The reason it's better than what is on the screen, though, is that the voter verifies something physical that becomes an independent source to check against the machine. The critical part is "independent source." That is exactly why the IRS requires you to keep receipts (not computer tallies). The receipts are verified by the vendor, who is independent from you. The paper ballot is verified by the voter, whereas what's inside the machine is verified only by the machine.

Now, the auditing is a real problem. They need several kinds of spot-check audits, and Rush Holt's bill only addresses one kind, the random spot-check audit of 1/2 percent (sometimes 1 percent, as in California).

That is not an appropriate audit mechanism for catching fraud. What needs to be added to that to create a more robust audit trail is a set of "triggered" audits plus discretionary audits.

Triggered audits must take place when anomalies are spotted. Hell, we could have EVERY candidate get 18181 votes right now, and in many states we would not be allowed to audit that using the paper trail. Bizarre results need to trigger an audit, and that needs to be written into the law. I go into the specifics in this in my book a bit more, as to what kinds of things should trigger an automatic audit.

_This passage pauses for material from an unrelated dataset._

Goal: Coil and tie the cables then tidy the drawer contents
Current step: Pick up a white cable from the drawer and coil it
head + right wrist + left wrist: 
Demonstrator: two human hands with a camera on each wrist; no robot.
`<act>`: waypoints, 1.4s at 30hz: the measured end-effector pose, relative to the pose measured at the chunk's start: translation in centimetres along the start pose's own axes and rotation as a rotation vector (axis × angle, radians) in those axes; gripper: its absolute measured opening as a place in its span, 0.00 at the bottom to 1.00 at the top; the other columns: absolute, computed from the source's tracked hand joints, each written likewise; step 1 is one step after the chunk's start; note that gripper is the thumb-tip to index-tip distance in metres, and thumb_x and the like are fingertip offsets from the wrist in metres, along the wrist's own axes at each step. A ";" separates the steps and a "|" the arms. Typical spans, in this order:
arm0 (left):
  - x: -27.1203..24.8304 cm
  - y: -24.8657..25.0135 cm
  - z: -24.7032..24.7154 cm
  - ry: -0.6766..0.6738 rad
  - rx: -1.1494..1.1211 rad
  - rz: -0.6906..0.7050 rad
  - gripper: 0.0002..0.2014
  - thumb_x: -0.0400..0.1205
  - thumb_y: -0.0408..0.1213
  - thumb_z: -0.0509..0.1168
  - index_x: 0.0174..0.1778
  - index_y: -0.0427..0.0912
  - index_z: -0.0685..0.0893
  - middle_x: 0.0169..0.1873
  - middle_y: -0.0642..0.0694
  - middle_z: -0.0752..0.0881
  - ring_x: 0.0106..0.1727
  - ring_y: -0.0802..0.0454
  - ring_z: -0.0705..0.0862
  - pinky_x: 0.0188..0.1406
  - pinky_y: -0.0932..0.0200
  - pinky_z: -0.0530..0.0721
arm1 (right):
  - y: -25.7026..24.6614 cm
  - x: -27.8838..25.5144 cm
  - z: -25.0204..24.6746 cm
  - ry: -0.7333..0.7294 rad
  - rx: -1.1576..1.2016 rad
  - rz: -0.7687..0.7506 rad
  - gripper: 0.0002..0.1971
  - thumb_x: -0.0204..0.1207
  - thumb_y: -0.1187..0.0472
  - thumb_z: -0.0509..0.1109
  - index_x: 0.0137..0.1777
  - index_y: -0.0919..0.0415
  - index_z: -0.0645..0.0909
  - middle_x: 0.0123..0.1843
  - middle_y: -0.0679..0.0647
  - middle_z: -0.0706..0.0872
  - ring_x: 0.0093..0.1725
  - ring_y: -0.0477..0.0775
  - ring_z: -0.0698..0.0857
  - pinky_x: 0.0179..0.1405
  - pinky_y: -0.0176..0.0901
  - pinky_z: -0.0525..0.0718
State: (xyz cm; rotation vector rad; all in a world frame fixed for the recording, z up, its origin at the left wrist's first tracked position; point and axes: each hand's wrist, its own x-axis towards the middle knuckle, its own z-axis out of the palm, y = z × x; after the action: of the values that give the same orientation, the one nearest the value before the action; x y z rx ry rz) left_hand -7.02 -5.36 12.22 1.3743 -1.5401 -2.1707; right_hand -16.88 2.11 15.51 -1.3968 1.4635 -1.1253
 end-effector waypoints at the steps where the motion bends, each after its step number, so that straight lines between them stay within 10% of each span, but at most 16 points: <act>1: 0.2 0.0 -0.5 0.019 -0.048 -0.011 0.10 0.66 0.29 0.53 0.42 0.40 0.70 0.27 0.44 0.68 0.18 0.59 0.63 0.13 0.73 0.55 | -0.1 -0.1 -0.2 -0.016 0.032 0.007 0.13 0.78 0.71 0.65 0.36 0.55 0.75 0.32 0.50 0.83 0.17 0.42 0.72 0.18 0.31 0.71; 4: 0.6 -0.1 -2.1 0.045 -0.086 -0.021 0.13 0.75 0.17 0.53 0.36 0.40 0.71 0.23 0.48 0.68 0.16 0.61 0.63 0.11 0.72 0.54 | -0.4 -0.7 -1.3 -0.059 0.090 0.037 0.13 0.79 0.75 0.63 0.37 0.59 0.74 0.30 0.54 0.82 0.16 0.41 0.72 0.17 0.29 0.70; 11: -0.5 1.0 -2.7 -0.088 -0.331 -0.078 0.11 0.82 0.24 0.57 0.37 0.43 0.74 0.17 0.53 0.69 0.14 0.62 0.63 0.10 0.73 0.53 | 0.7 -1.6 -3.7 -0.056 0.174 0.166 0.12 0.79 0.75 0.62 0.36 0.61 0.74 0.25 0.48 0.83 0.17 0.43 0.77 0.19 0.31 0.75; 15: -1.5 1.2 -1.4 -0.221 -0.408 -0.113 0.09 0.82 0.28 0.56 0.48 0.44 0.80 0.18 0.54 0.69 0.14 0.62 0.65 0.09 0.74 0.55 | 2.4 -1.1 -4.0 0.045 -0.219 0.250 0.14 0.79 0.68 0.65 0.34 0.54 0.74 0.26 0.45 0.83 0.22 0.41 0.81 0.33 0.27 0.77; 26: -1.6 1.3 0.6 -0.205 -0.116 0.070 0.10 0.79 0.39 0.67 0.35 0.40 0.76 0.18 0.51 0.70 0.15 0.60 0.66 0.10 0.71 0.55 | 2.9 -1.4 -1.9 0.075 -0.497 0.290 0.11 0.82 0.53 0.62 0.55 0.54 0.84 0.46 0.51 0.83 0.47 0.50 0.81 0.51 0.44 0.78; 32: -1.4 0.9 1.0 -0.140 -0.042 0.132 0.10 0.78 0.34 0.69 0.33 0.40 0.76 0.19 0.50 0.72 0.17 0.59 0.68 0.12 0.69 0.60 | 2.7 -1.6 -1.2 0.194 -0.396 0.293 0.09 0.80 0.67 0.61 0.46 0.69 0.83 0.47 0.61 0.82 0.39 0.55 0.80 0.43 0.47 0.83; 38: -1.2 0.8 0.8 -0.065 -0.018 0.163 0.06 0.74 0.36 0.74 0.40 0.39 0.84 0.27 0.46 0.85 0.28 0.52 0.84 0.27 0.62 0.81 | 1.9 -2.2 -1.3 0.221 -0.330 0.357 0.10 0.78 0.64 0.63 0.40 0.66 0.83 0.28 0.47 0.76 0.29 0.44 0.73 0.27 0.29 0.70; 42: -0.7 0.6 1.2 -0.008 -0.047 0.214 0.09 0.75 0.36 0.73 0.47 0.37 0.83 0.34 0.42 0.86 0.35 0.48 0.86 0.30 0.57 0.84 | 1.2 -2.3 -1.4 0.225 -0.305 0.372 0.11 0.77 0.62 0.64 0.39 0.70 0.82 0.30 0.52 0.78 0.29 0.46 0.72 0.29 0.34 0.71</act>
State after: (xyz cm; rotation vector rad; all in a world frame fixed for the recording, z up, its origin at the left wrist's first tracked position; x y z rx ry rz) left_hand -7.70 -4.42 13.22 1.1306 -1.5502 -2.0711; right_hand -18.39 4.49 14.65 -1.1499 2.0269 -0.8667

Discretionary audits are a great idea. They are done in Washington State. The parties get to choose up to three precincts per county to audit. That would be good, because when candidates think something "looks suspicious" they could choose to audit. It would be kind of like when you pick a jury, you get to choose a limited number of prospective jurors and say "no." Only in this case, the party would choose a limited number of precincts and say "hand-audit that."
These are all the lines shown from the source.